Raphael déployé
Chanson. Quatrième album à la production soignée.
LUDOVIC PERRIN
QUOTIDIEN : lundi 17 mars 2008
Pourquoi y a-t-il des avions dans les chansons de Raphael ? C’est une vieille histoire. En 1932, ses arrière-grands-parents maternels (Lang-Villar) sont rescapés de l’incendie qui coule le Georges Philippar, ramenant Albert Londres de Chine en France. Le couple, qui s’est lié au journaliste, se voit confier un reportage sur la Chine embarquée dans un trafic d’armes, de drogue avec infiltration bolchevique. Mais l’avion de secours envoyé par le journal Excelsior s’écrase au-dessus de l’Italie. Les Lang-Villar, décédés, ne pourront relater ce que leur avait confié leur ami mort sur le bateau.
Fragilités. Raphael se demande pourquoi il raconte ça. «Je connais l’histoire depuis tout petit. Mais je m’en foutais, jusqu’à ce que je comprenne que c’est de là que me venait ma phobie de l’avion.»Il prend depuis un an des cours de pilotage. Avec son premier album, Hôtel de l’univers (2000), Raphael Haroche, fils d’un Russo-Marocain et d’une Argentine, mariés, divorcés puis remariés, a commencé à raconter ce qui affleure dans ses chansons. Des histoires d’aller simple, de routes sans fin, le fantasme du voyageur immobile.
Il y a quelques mois, en pleine descente de Caravane (troisième chanson la plus diffusée en 2005), 1,8 million d’albums vendus, trois victoires de la musique, une grosse tournée, Raphael raconte à Gérard Manset son apprentissage du coucou. «Nous parlions de Saint-Exupéry et lui est venue l’idée de Concordia. C’est une vallée en Argentine où Saint-Exupéry s’est échoué. Il y fut superbement accueilli. Manset a écrit le texte en deux heures.» La musique est venue en Camargue, chez Stephan Eicher.

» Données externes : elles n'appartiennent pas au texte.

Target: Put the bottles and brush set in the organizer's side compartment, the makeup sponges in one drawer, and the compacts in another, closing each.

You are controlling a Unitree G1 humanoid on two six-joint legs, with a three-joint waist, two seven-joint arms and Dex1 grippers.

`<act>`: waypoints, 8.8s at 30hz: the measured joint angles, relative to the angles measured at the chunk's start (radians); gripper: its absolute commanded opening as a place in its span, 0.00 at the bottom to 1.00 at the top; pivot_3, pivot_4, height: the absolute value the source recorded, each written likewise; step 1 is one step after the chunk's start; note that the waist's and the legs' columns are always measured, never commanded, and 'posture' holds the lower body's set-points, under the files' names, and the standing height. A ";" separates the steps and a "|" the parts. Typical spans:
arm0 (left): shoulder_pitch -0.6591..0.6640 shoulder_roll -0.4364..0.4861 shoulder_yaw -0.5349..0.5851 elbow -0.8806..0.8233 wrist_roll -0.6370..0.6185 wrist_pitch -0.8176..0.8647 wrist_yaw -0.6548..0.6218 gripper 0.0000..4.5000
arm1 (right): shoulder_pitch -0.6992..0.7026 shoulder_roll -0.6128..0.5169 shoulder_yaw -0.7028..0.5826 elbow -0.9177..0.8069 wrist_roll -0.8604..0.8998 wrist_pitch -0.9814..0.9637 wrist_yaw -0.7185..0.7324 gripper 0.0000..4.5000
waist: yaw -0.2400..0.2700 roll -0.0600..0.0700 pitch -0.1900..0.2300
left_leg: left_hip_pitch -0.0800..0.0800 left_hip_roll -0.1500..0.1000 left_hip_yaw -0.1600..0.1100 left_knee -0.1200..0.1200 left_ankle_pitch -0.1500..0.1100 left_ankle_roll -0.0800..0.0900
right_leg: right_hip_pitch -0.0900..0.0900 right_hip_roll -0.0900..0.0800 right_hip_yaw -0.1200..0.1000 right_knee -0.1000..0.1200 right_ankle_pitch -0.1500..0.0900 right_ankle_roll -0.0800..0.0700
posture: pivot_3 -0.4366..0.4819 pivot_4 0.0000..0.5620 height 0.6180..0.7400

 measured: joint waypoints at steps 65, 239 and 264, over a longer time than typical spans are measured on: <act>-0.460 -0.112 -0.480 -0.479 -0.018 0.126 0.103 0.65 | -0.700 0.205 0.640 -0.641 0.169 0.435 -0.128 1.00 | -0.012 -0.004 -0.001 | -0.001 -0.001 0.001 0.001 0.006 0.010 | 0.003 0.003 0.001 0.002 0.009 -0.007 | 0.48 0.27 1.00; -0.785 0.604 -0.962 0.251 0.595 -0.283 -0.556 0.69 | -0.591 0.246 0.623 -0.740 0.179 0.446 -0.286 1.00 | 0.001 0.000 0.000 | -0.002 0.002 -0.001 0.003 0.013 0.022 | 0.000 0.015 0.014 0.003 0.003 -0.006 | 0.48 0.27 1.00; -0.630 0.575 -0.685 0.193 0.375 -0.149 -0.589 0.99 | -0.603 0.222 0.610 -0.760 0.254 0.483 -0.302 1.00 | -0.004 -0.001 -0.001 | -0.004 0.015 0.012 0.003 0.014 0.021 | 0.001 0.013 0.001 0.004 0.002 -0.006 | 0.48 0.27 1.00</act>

On pourrait commencer le quatrième Raphael par là : «Dans un petit avion je me suis posé, c’était vers Concordia dans une autre vallée, deux enfants m’ont guidé car j’ai brisé ma roue, voyez-vous la nuit en dessous.» C’est une des meilleures de l’album, avec le Vent de l’hiver et Adieu Haïti. On y retrouve, outre ce particularisme de voix, les obsessions du chanteur, dans le rétroviseur inversé d’une innocence maîtrisant ses fragilités. Sans présager que l’album remporte le même succès queCaravane, sa production lui donne une rondeur et des angles qui accrocheront les amateurs, mais pourront décevoir ceux qui avaient apprécié le décrochage entre Hôtel de l’univers et le deuxième album(la Réalité).
Invités. A nouveau, le casting donne le tournis : Tony Visconti et Renaud Letang à la production, toute la bande de David Bowie (Gail Ann Dorsey, Carlos Alomar…) aux instruments et quelques invités de choix (Robert Aaron, Mino Cinelu, Boris Bergman pour un texte et Frederick Hibbert, des Toots and the Maytals, sur Adieu Haïti). Une continuité, donc, mais en rupture, avec ses couleurs tsiganes, reggae et caribéennes. Raphael semble avoir définitivement tourné le dos au rock des débuts. Il est au bon endroit pour accueillir une voix qui a pris de l’assurance, dont on cerne plus les contours, ce mélange sucré-salé disant doucement ses colères.
C’est ainsi que Adieu Haïti fait écho à l’actualité. Raphael, chanteur des sans-papiers ? «On en a déjà parlé. Voilà, ces histoires de passeport, je ne comprends pas. Ça me paraît juridiquement infondé qu’en fonction de sa nationalité on ne puisse accéder à des territoires. Que d’autres mondes existent à quelques heures d’avion me paraît plus excitant que de savoir qu’il y a une vie après la mort.» Quand on vole au-dessus la Seine, avec un peu d’imagination, il paraît qu’on se croit en Afrique.